▸ ABOUT THIS EXERCISE
Each of the lines below must be restated exactly.

▸ RECORDED DATA
──────

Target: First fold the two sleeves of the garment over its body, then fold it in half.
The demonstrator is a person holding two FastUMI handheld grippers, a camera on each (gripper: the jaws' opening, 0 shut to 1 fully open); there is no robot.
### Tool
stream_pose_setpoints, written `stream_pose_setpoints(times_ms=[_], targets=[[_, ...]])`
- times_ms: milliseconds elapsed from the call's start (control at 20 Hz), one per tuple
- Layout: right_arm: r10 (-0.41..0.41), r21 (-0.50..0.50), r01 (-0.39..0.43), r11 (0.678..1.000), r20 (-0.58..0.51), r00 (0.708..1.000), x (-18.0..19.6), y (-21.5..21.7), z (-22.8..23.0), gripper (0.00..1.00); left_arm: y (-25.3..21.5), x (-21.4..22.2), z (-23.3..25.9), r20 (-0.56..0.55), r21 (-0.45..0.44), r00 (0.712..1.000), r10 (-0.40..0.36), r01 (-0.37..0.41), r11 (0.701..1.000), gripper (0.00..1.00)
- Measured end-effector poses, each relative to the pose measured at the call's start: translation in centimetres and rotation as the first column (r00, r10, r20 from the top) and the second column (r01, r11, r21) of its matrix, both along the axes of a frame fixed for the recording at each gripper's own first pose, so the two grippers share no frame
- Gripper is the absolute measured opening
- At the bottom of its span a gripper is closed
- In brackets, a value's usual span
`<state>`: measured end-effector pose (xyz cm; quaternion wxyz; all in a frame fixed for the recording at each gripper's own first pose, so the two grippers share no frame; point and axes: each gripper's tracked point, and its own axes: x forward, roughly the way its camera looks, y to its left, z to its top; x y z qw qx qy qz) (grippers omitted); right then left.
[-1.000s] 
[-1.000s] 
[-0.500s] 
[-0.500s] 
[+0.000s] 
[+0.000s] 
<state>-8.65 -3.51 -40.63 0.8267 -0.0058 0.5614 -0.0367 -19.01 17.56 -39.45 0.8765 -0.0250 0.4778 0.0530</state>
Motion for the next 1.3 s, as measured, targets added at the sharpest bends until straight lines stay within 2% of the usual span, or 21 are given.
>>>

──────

▸ EXPECTED ANSWER
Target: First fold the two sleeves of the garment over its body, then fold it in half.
The demonstrator is a person holding two FastUMI handheld grippers, a camera on each (gripper: the jaws' opening, 0 shut to 1 fully open); there is no robot.
### Tool
stream_pose_setpoints, written `stream_pose_setpoints(times_ms=[_], targets=[[_, ...]])`
- times_ms: milliseconds elapsed from the call's start (control at 20 Hz), one per tuple
- Layout: right_arm: r10 (-0.41..0.41), r21 (-0.50..0.50), r01 (-0.39..0.43), r11 (0.678..1.000), r20 (-0.58..0.51), r00 (0.708..1.000), x (-18.0..19.6), y (-21.5..21.7), z (-22.8..23.0), gripper (0.00..1.00); left_arm: y (-25.3..21.5), x (-21.4..22.2), z (-23.3..25.9), r20 (-0.56..0.55), r21 (-0.45..0.44), r00 (0.712..1.000), r10 (-0.40..0.36), r01 (-0.37..0.41), r11 (0.701..1.000), gripper (0.00..1.00)
- Measured end-effector poses, each relative to the pose measured at the call's start: translation in centimetres and rotation as the first column (r00, r10, r20 from the top) and the second column (r01, r11, r21) of its matrix, both along the axes of a frame fixed for the recording at each gripper's own first pose, so the two grippers share no frame
- Gripper is the absolute measured opening
- At the bottom of its span a gripper is closed
- In brackets, a value's usual span
`<state>`: measured end-effector pose (xyz cm; quaternion wxyz; all in a frame fixed for the recording at each gripper's own first pose, so the two grippers share no frame; point and axes: each gripper's tracked point, and its own axes: x forward, roughly the way its camera looks, y to its left, z to its top; x y z qw qx qy qz) (grippers omitted); right then left.
[-1.000s] 
[-1.000s] 
[-0.500s] 
[-0.500s] 
[+0.000s] 
[+0.000s] 
<state>-8.65 -3.51 -40.63 0.8267 -0.0058 0.5614 -0.0367 -19.01 17.56 -39.45 0.8765 -0.0250 0.4778 0.0530</state>
Motion for the next 1.3 s, as measured, targets added at the sharpest bends until straight lines stay within 2% of the usual span, or 21 are given.
>>>

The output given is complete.